基于有限的资金预算(2200万美元),拍摄计划被迫压缩到75天,斯皮尔伯格还要同时兼顾《侏罗纪公园》的后期制作。日程紧迫,有几天甚至一口气拍了55场戏。
“拍摄节奏像闪电一样,冷峻、客观、不动声色。”泽里安(编剧)说,“有一场戏,需要镜头先翻转再捕捉拍摄目标,但拍了三遍,动态捕捉都不够理想,斯皮尔伯格就这么让过了,还说,不完美就不完美吧。”

在斯皮尔伯格看来,这样的拍摄为影片营造出一种“即兴感和边缘感”,恰好完美地支撑了故事主题。
连姆·尼森则感叹斯皮尔伯格的导演风格与伍迪·艾伦颇为相似:“下场戏他打算怎么拍?没人知道。你得以‘无状态’的方式进入状态。”
许多重头戏到最后一秒才构思成形,例如辛德勒劝说戈斯批准他转移犹太工人的戏,开拍前一秒斯皮尔伯格突然冲尼森喊道:“我知道怎么拍了!你先站外面,我在里面镜头对着你拍,然后我稳住镜头,你走进来再走出去。
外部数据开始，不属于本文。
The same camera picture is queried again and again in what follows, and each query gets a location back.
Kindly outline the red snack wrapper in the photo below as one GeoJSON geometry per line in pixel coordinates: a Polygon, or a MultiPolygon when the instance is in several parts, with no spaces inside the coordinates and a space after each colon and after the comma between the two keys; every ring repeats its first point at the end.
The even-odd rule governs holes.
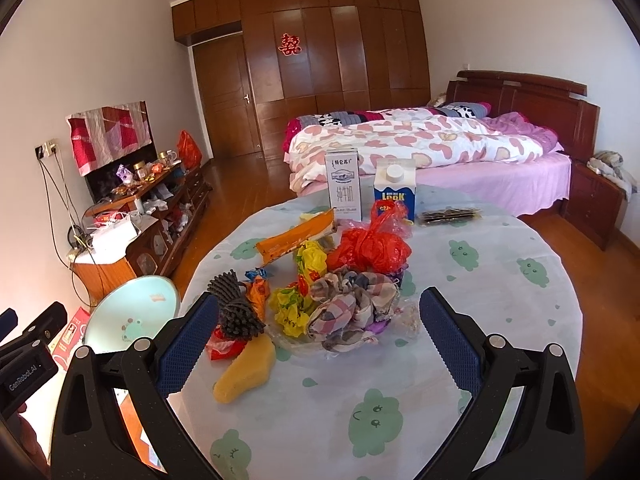
{"type": "Polygon", "coordinates": [[[221,327],[217,326],[209,337],[205,349],[212,361],[233,360],[242,353],[246,344],[247,341],[243,339],[227,338],[221,327]]]}

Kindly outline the yellow sponge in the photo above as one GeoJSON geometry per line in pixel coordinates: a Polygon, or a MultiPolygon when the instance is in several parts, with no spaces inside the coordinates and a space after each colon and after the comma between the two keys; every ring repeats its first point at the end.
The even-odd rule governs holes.
{"type": "Polygon", "coordinates": [[[276,348],[267,334],[250,340],[224,371],[213,388],[218,403],[229,404],[242,394],[262,386],[276,362],[276,348]]]}

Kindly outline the orange blue candy wrapper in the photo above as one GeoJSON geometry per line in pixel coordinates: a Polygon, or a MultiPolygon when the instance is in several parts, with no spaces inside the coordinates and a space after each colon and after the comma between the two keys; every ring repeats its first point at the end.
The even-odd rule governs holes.
{"type": "Polygon", "coordinates": [[[267,280],[267,271],[262,268],[256,268],[254,270],[246,271],[245,277],[245,297],[252,305],[254,311],[258,315],[258,318],[262,322],[265,322],[266,309],[270,296],[270,286],[267,280]]]}

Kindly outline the plaid cloth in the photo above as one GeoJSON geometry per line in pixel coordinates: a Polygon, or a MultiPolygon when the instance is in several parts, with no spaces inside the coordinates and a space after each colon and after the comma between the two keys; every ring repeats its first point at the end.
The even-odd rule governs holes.
{"type": "Polygon", "coordinates": [[[305,335],[326,351],[346,353],[378,341],[394,316],[400,290],[385,274],[343,266],[313,282],[309,295],[316,307],[305,335]]]}

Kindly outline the yellow plastic bag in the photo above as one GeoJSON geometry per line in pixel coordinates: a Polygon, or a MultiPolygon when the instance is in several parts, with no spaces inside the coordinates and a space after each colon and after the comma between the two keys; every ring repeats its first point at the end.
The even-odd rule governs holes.
{"type": "Polygon", "coordinates": [[[303,242],[294,250],[296,280],[286,287],[275,289],[269,296],[268,306],[274,322],[285,336],[298,339],[306,335],[310,315],[316,306],[311,298],[311,286],[324,277],[326,251],[318,240],[303,242]]]}

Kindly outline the red plastic bag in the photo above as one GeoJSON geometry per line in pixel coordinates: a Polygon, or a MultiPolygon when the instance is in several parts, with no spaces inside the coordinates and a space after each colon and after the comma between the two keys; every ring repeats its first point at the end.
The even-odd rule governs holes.
{"type": "Polygon", "coordinates": [[[326,257],[329,271],[346,266],[356,272],[394,274],[412,254],[406,239],[411,234],[408,209],[394,200],[377,200],[367,226],[353,226],[341,235],[340,244],[326,257]]]}

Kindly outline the orange muffin wrapper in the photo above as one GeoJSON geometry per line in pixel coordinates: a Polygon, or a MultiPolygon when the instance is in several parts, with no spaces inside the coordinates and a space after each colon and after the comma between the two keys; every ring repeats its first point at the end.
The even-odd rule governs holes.
{"type": "Polygon", "coordinates": [[[299,248],[310,240],[320,240],[321,237],[335,232],[335,214],[333,209],[319,212],[310,219],[299,223],[298,226],[281,234],[265,238],[255,244],[262,264],[266,266],[274,260],[299,248]]]}

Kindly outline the light blue trash bin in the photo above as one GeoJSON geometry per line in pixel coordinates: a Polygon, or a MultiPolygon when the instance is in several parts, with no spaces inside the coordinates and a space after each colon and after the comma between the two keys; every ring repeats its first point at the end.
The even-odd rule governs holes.
{"type": "Polygon", "coordinates": [[[172,320],[180,297],[174,283],[149,275],[119,286],[94,309],[84,344],[96,353],[126,350],[137,339],[153,339],[172,320]]]}

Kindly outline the red tissue box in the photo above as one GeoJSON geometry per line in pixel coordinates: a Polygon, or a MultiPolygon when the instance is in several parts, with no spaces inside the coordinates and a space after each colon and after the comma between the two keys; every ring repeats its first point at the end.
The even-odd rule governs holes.
{"type": "Polygon", "coordinates": [[[82,345],[89,318],[90,313],[84,308],[79,308],[56,340],[52,358],[62,370],[68,370],[75,350],[82,345]]]}

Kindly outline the white box on cabinet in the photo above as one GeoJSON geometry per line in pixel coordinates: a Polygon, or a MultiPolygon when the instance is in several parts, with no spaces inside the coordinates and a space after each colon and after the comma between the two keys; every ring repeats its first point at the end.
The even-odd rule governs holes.
{"type": "Polygon", "coordinates": [[[129,217],[99,228],[92,234],[92,255],[96,263],[110,264],[126,256],[128,245],[138,230],[129,217]]]}

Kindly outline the wooden tv cabinet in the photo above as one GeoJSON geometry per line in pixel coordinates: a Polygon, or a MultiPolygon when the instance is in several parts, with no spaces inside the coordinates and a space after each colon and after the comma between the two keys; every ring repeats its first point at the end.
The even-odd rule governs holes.
{"type": "Polygon", "coordinates": [[[138,185],[134,194],[90,209],[86,219],[93,232],[124,217],[138,230],[126,256],[114,263],[93,259],[93,232],[90,242],[70,256],[70,268],[87,289],[90,304],[95,306],[133,278],[174,272],[206,211],[211,190],[201,167],[175,165],[138,185]]]}

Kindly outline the television with cloth cover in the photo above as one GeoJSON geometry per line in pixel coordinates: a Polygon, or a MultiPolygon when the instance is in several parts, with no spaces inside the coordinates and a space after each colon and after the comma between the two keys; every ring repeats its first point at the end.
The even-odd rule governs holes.
{"type": "Polygon", "coordinates": [[[120,166],[134,172],[137,162],[157,159],[144,101],[85,110],[67,116],[66,122],[75,164],[95,203],[122,184],[120,166]]]}

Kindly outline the wooden nightstand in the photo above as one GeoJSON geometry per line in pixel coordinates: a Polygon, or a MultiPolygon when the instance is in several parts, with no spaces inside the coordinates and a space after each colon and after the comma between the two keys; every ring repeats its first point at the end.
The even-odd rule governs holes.
{"type": "Polygon", "coordinates": [[[562,215],[601,250],[605,250],[623,221],[624,191],[582,162],[572,161],[570,197],[562,215]]]}

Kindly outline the dark snack packet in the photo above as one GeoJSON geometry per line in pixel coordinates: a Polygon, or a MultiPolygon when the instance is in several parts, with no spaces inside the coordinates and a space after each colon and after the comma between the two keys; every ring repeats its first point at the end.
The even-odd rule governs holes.
{"type": "Polygon", "coordinates": [[[416,221],[421,226],[434,226],[435,224],[460,223],[479,219],[482,212],[477,208],[445,208],[420,212],[416,221]]]}

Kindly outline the red bag on cabinet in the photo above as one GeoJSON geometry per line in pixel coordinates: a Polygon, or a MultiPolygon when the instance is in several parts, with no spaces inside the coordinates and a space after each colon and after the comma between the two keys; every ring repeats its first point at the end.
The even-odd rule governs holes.
{"type": "Polygon", "coordinates": [[[179,134],[177,150],[179,158],[186,169],[192,170],[201,167],[203,154],[190,133],[182,130],[179,134]]]}

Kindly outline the clothes on nightstand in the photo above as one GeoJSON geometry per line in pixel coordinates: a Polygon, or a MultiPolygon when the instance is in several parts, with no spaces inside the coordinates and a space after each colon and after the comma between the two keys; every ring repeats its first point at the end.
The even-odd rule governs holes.
{"type": "Polygon", "coordinates": [[[638,193],[637,180],[624,168],[624,159],[620,153],[614,151],[600,151],[594,154],[587,162],[587,167],[618,186],[631,200],[638,193]]]}

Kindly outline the wooden bed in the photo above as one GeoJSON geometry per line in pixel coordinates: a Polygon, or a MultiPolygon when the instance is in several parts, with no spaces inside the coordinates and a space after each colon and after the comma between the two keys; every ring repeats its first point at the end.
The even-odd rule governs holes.
{"type": "Polygon", "coordinates": [[[283,142],[290,188],[322,188],[326,154],[353,148],[361,174],[382,160],[412,159],[423,182],[533,214],[565,200],[570,167],[593,154],[600,108],[586,96],[570,80],[462,70],[432,104],[299,116],[283,142]]]}

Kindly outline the blue Look carton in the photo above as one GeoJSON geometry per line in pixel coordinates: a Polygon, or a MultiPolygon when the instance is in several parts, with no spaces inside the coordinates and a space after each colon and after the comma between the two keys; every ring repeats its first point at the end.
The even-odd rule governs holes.
{"type": "Polygon", "coordinates": [[[413,159],[379,159],[373,193],[376,214],[382,214],[394,202],[404,206],[405,218],[413,222],[416,216],[416,162],[413,159]]]}

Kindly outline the pink heart duvet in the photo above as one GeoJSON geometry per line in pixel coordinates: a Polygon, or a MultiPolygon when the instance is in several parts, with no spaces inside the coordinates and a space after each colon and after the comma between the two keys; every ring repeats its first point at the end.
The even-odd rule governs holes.
{"type": "Polygon", "coordinates": [[[525,164],[550,153],[558,136],[521,114],[496,118],[431,115],[417,120],[383,118],[350,126],[311,125],[296,133],[285,161],[296,194],[326,180],[326,152],[356,148],[360,174],[374,174],[379,159],[413,159],[419,169],[471,162],[525,164]]]}

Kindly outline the white milk carton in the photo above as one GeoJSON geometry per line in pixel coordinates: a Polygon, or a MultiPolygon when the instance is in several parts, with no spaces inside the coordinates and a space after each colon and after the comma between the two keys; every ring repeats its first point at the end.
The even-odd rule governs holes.
{"type": "Polygon", "coordinates": [[[362,220],[359,158],[356,148],[326,152],[330,205],[338,220],[362,220]]]}

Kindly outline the wooden door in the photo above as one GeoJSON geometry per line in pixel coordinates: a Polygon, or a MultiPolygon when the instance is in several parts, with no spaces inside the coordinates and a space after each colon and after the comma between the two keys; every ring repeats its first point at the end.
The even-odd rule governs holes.
{"type": "Polygon", "coordinates": [[[206,129],[214,157],[262,151],[240,34],[198,44],[193,59],[206,129]]]}

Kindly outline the red double happiness decal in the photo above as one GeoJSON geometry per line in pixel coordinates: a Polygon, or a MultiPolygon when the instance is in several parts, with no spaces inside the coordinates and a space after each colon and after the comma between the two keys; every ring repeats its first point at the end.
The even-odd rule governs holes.
{"type": "Polygon", "coordinates": [[[281,36],[280,44],[278,45],[278,51],[286,58],[301,54],[303,49],[300,45],[299,36],[290,35],[288,32],[284,32],[281,36]]]}

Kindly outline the wooden wardrobe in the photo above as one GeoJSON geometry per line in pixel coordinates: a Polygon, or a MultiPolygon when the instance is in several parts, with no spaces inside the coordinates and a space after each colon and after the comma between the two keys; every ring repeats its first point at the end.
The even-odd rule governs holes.
{"type": "Polygon", "coordinates": [[[243,38],[260,145],[282,154],[285,126],[305,114],[424,105],[430,69],[419,0],[189,0],[171,10],[192,50],[243,38]],[[278,51],[284,32],[302,53],[278,51]]]}

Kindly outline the wall power socket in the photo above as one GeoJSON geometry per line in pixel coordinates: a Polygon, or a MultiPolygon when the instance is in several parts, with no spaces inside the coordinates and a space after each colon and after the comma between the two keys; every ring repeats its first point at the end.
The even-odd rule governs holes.
{"type": "Polygon", "coordinates": [[[53,156],[58,151],[55,140],[43,142],[35,147],[35,154],[38,160],[53,156]]]}
这场戏太重要所以就放手一搏吧!”
“他要的就是这种不完美,”泽里安说,“这是一种即兴抓取的手法,难度丝毫不亚于周密计划的拍摄。”

六
片中饰演纳粹军官的都是德国演员。有别于《夺宝奇兵》里的“好莱坞纳粹”,斯皮尔伯格说这些党卫军角色才是“真纳粹”——
“他们都是优秀的德国演员。聊天时他们会告诉我身穿纳粹军服让他们有多恶心难受,他们也不讳言父辈参战的事。
很多人对我表达谢意,说通过参演本片解开了很多儿时的疑惑。逾越节那天,这些德国演员全部戴上犹太小圆帽、手捧犹太法典《哈加达》坐在以色列演员中间参加祈祷仪式。目睹这些我哭得像个孩子。”